[Start of section]

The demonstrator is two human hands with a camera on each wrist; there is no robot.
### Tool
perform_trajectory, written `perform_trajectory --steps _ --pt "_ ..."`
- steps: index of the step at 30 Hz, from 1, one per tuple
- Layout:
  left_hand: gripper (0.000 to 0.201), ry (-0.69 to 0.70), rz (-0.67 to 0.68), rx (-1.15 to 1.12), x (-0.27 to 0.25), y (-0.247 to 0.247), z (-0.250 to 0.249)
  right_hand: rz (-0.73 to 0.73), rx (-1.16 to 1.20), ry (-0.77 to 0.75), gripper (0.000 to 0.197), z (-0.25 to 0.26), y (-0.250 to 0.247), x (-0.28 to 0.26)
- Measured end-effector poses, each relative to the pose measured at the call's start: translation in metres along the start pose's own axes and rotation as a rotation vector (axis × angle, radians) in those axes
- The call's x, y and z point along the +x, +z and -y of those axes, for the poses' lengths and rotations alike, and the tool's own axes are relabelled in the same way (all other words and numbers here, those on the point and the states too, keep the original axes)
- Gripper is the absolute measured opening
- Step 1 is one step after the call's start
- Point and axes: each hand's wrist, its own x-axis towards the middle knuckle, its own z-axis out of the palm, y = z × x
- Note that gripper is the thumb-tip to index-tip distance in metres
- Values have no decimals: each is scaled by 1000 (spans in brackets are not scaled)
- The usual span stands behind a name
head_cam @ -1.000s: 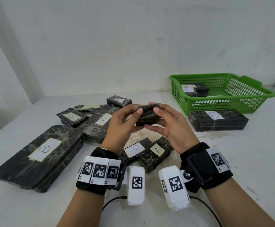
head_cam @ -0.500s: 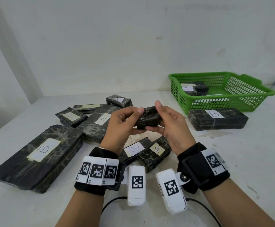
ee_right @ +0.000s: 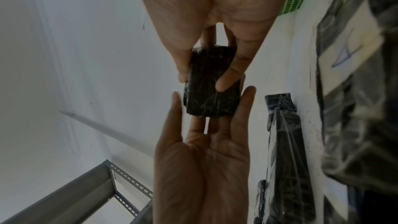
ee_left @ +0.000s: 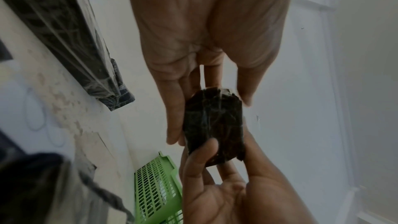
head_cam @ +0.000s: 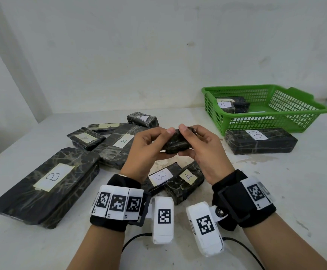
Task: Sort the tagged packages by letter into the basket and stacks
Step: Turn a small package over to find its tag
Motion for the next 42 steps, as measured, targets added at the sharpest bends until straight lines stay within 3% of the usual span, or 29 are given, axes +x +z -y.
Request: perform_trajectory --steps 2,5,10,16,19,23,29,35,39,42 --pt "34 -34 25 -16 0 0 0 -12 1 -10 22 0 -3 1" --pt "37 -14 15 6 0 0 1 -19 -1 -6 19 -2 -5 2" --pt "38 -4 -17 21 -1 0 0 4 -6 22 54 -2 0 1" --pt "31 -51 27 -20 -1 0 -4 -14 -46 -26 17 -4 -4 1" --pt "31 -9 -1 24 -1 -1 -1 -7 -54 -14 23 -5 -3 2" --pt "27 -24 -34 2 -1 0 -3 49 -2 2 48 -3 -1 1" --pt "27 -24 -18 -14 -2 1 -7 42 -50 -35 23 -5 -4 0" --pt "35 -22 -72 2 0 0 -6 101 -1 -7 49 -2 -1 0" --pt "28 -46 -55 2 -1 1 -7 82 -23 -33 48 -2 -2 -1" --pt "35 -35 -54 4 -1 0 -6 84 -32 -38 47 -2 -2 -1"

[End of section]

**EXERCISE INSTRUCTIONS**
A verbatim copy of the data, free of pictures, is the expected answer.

**ANSWER SPACE**
The demonstrator is two human hands with a camera on each wrist; there is no robot.
### Tool
perform_trajectory, written `perform_trajectory --steps _ --pt "_ ..."`
- steps: index of the step at 30 Hz, from 1, one per tuple
- Layout:
  left_hand: gripper (0.000 to 0.201), ry (-0.69 to 0.70), rz (-0.67 to 0.68), rx (-1.15 to 1.12), x (-0.27 to 0.25), y (-0.247 to 0.247), z (-0.250 to 0.249)
  right_hand: rz (-0.73 to 0.73), rx (-1.16 to 1.20), ry (-0.77 to 0.75), gripper (0.000 to 0.197), z (-0.25 to 0.26), y (-0.250 to 0.247), x (-0.28 to 0.26)
- Measured end-effector poses, each relative to the pose measured at the call's start: translation in metres along the start pose's own axes and rotation as a rotation vector (axis × angle, radians) in those axes
- The call's x, y and z point along the +x, +z and -y of those axes, for the poses' lengths and rotations alike, and the tool's own axes are relabelled in the same way (all other words and numbers here, those on the point and the states too, keep the original axes)
- Gripper is the absolute measured opening
- Step 1 is one step after the call's start
- Point and axes: each hand's wrist, its own x-axis towards the middle knuckle, its own z-axis out of the palm, y = z × x
- Note that gripper is the thumb-tip to index-tip distance in metres
- Values have no decimals: each is scaled by 1000 (spans in brackets are not scaled)
- The usual span stands behind a name
head_cam @ -1.000s: 
head_cam @ -0.500s: 
ee_right @ +0.000s: 
ee_left @ +0.000s: 
head_cam @ +0.000s: 
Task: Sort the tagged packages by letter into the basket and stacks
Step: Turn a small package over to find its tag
Motion for the next 42 steps, as measured, targets added at the sharpest bends until straight lines stay within 3% of the usual span, or 29 are given, axes +x +z -y.
Request: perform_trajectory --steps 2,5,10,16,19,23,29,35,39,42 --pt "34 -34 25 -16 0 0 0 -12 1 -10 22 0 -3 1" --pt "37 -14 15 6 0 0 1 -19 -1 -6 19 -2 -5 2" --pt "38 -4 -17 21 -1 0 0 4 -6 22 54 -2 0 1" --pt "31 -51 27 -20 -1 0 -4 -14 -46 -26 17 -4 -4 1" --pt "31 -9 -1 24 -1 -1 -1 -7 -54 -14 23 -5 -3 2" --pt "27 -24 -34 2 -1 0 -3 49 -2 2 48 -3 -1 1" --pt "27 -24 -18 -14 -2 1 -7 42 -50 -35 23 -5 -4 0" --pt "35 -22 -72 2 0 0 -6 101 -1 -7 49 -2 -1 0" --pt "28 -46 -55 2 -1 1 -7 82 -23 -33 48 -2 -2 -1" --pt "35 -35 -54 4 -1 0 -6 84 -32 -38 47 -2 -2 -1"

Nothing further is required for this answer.